Sobra violencia. Esa violencia, que se justifica con culpas ajenas, con maldiciones de dioses, o políticos rancios. Pero hay violencias que vienen de adentro. Por eso se las busca, apasionan. Y te arremecen, y te rompen. Y te cambian para siempre, para volver igual. Hasta la tristeza.

La Violeta (la mía, por cierto) dice que se trata de una metodología. Una que lleva a recrear una escena para salir trasquilado. Una que lleva a perderlo todo, vía la violencia que obliga. A perder, aunque sea de la peor forma. Insisto, porque en la angustia sobra algo.

Así desde lo devastado, desde el vacío reunir los fragmentos, una creación posible.
Lo desolado es el exilio del territorio. Si la angustia en la desolación enmudece y se toma el cuerpo, es porque se trata del destierro del territorio de la palabra. Sobrar. No encontrar un lugar en el mundo donde alojar sin miedo a desvanecerse. Sin miedo a la muerte.

En cada encuentro con la desolación – devastación que nos arroja a la mudez de la angustia- actualizamos a ese Otro que no hizo lugar a nuestra palabra propia, porque no le hicimos falta. Como en el rechazo amoroso, como en el rechazo social: cuando no hacemos falta sobramos, somos desecho. Colgamos de unos hilos sin dueño. Desamparo.
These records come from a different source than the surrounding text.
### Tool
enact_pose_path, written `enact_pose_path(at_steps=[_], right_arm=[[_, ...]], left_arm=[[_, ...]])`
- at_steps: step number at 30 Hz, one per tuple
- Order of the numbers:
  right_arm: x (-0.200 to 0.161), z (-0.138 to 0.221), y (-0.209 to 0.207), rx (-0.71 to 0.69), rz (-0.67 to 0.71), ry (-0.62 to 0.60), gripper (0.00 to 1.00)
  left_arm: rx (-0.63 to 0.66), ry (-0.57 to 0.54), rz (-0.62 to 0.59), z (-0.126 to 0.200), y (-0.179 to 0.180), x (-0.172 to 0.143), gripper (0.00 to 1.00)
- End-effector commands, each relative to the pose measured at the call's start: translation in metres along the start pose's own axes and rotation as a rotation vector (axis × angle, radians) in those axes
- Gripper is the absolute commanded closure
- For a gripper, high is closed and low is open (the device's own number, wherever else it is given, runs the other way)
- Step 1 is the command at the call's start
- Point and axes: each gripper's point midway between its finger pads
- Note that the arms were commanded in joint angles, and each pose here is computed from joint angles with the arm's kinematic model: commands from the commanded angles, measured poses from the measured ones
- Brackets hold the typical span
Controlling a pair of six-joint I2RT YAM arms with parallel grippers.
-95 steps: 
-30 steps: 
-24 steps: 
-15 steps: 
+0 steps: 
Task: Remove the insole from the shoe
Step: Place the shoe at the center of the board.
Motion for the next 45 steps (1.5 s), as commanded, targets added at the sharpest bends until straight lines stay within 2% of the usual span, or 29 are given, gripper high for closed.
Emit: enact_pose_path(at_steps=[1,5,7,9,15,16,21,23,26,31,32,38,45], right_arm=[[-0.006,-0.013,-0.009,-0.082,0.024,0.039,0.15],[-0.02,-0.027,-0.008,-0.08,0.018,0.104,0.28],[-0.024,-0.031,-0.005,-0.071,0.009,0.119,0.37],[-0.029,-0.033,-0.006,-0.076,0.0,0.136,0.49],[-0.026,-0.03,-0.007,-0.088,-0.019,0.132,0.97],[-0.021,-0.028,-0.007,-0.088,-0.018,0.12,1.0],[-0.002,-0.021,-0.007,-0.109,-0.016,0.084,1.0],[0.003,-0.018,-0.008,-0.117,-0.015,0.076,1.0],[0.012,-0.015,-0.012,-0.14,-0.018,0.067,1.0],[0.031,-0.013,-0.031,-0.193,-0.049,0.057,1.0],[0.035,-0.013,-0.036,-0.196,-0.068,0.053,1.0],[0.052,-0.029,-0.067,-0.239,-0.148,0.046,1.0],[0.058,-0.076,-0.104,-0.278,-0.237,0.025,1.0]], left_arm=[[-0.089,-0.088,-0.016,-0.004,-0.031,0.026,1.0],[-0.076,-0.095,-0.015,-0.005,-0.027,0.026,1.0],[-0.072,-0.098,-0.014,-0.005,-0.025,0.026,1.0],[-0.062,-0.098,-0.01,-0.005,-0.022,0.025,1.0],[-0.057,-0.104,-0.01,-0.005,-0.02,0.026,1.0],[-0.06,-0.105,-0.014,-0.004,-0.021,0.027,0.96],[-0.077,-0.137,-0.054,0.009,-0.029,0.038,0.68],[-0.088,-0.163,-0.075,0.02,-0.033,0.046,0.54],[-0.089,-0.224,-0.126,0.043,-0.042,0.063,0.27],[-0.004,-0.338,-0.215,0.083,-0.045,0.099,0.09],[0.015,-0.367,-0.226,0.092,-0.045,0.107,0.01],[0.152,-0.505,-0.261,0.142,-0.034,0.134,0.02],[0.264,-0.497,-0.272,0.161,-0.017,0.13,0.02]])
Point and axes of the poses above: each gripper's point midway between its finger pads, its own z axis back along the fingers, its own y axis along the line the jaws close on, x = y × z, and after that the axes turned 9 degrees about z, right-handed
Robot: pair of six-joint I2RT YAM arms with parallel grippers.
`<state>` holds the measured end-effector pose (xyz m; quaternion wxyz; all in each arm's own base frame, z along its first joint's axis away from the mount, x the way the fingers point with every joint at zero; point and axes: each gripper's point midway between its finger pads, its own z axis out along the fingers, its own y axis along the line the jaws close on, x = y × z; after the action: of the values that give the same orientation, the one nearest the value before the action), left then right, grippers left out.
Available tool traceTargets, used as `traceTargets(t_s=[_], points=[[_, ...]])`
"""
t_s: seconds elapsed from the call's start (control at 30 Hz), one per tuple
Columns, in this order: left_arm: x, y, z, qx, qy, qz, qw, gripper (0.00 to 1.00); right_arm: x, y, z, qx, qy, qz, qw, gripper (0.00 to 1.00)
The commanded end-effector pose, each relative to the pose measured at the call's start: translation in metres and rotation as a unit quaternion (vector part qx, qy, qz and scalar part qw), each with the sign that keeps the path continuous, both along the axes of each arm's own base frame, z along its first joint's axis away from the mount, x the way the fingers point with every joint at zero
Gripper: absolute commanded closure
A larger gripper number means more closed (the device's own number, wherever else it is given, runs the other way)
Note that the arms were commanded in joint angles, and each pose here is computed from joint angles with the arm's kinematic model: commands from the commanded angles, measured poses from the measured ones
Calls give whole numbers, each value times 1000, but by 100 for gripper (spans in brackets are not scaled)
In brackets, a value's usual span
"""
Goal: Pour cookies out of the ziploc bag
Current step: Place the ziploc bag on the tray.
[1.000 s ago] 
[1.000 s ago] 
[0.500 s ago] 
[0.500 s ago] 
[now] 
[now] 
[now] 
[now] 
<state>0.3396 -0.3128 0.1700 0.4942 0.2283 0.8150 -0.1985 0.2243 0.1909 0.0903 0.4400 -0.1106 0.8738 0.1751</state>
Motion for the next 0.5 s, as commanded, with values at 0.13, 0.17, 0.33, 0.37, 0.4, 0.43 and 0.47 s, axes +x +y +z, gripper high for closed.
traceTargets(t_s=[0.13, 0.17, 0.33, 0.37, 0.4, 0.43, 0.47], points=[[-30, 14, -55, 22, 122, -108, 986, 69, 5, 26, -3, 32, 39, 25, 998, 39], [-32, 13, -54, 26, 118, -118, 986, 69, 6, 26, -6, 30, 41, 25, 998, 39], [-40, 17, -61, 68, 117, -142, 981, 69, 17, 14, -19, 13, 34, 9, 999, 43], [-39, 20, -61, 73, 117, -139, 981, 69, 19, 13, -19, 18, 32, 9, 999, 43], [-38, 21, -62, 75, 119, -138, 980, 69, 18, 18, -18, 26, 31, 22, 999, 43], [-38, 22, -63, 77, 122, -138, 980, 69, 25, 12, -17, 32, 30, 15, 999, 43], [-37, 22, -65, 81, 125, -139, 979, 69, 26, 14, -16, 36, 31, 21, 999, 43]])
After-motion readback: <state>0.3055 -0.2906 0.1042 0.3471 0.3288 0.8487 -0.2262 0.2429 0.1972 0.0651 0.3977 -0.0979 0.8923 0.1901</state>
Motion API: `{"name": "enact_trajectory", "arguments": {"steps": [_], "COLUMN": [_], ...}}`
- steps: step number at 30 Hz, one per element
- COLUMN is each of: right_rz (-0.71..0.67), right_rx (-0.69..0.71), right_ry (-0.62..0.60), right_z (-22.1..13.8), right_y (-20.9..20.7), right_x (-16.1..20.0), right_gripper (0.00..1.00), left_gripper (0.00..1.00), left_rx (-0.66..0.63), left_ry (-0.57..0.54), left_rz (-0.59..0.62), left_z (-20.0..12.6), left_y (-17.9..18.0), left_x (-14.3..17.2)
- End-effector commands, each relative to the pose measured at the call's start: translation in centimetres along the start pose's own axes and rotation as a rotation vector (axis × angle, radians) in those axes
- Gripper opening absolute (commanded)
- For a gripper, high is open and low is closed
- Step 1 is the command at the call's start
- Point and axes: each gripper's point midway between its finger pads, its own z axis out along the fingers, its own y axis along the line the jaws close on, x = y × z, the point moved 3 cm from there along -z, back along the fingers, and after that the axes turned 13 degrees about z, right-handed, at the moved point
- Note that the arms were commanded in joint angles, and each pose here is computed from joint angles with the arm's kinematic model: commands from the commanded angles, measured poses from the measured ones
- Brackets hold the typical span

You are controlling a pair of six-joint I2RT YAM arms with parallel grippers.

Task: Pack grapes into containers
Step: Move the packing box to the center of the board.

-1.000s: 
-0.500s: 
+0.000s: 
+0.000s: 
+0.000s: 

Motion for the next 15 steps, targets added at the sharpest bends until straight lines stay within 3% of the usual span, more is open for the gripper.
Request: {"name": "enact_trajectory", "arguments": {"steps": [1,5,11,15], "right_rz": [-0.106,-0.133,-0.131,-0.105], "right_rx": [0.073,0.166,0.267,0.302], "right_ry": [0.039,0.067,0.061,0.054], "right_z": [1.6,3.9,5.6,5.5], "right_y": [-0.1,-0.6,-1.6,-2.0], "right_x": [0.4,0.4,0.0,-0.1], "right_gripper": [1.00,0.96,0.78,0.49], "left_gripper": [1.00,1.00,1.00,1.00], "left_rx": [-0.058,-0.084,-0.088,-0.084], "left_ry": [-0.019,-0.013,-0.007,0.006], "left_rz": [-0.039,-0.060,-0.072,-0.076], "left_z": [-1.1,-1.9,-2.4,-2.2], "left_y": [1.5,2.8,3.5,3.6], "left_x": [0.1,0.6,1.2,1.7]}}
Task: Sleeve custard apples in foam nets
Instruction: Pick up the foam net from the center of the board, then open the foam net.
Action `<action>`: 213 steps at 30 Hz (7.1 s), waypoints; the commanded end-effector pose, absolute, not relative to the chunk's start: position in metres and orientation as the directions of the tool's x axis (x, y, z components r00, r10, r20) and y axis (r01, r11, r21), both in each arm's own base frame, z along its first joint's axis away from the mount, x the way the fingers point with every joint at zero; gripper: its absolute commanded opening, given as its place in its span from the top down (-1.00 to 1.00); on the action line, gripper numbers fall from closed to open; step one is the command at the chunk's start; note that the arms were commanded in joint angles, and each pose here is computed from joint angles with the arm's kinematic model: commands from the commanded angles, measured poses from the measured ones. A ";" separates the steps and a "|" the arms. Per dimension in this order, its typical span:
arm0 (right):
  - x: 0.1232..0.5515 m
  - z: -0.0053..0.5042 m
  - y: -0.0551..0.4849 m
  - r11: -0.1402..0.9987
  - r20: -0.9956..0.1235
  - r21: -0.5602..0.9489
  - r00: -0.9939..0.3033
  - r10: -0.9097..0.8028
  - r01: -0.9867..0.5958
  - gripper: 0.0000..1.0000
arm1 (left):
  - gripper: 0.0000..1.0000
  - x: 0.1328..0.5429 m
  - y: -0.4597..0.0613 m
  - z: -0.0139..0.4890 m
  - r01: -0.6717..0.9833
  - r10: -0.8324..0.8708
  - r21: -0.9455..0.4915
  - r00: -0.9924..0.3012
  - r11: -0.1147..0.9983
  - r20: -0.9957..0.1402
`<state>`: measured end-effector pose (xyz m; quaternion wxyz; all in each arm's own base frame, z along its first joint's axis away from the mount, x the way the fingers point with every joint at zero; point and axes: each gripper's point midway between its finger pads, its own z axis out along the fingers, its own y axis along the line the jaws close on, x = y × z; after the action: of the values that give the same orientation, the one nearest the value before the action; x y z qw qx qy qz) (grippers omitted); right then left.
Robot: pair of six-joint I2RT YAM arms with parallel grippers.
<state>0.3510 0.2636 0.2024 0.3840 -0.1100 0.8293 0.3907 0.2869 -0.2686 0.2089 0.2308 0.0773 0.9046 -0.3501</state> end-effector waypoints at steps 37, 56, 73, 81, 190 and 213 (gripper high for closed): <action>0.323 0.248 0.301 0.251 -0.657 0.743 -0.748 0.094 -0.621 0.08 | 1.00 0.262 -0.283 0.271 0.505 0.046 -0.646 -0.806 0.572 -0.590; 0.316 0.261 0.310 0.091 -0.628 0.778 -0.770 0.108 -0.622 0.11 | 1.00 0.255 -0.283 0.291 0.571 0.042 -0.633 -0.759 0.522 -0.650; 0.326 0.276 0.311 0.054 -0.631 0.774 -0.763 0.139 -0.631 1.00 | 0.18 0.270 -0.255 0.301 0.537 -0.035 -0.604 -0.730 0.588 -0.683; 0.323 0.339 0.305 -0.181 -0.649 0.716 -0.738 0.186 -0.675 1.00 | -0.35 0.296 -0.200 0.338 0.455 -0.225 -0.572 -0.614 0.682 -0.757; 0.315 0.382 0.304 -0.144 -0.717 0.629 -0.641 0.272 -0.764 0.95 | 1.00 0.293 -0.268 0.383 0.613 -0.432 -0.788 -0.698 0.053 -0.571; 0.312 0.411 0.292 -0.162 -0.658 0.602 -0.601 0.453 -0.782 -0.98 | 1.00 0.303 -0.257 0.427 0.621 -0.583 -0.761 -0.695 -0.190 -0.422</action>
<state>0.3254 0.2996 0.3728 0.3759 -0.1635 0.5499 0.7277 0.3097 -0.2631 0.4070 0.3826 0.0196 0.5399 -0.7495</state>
El problema es que calculamos que se trata de llenar algo que falta, de completar- cuestión que es promovida por el discurso del Mercado: alcanzar Toda la satisfacción. Pero si hay algo que falta en la desolación no es la orientación del sol, que puede encandilar demasiado. Es quizás algo más parecido a luz del ocaso que marca un límite, una diferencia que permite ubicar distintos momentos, donde hay espacio para prender y apagar luces, cuestión que corre en la propia cuenta. Un lugar para existir. En la angustia lo que falta es la falta: espacio necesario para tener un lugar singular.

De ahí que el exceso no se combata con políticas de Tolerancias Cero, ni con la saturación contemporánea de soluciones versátiles para la vida moderna. Estas modalidades llevan a que sobre la pastilla y falte la creación. Crear algo nuevo es abrirse un espacio fuera del cuerpo con algo propio. Excederme pero sin exceso.
Des-ocuparse para que salgan los fantasmas. Que en mi caso tenían tomado el cuarto de la siesta infantil, lugar obligado después del Festival de la Una, lugar demasiado oscuro. Miedo. No poder dormir, desear dormir como sea. Sin lugar para alojar-me.

En la desolación no queda más que re-unirse en el espasmo sin Otro. Pero no sin otros, que acompañen, que acojan que escuchen, aunque sea parcialmente. Tocar el vacío sin la violencia de la metodología, sin saturación. Lugar que no promete la satisfacción del Todo pero que da lugar a lo nuevo.

Vale la pena recordar que si al borde de la muerte se puede respirar un instante más, es porque se puede sobrevivir. Como decía la nunca bien ponderada Scarlett O’ Hara: mañana será otro día.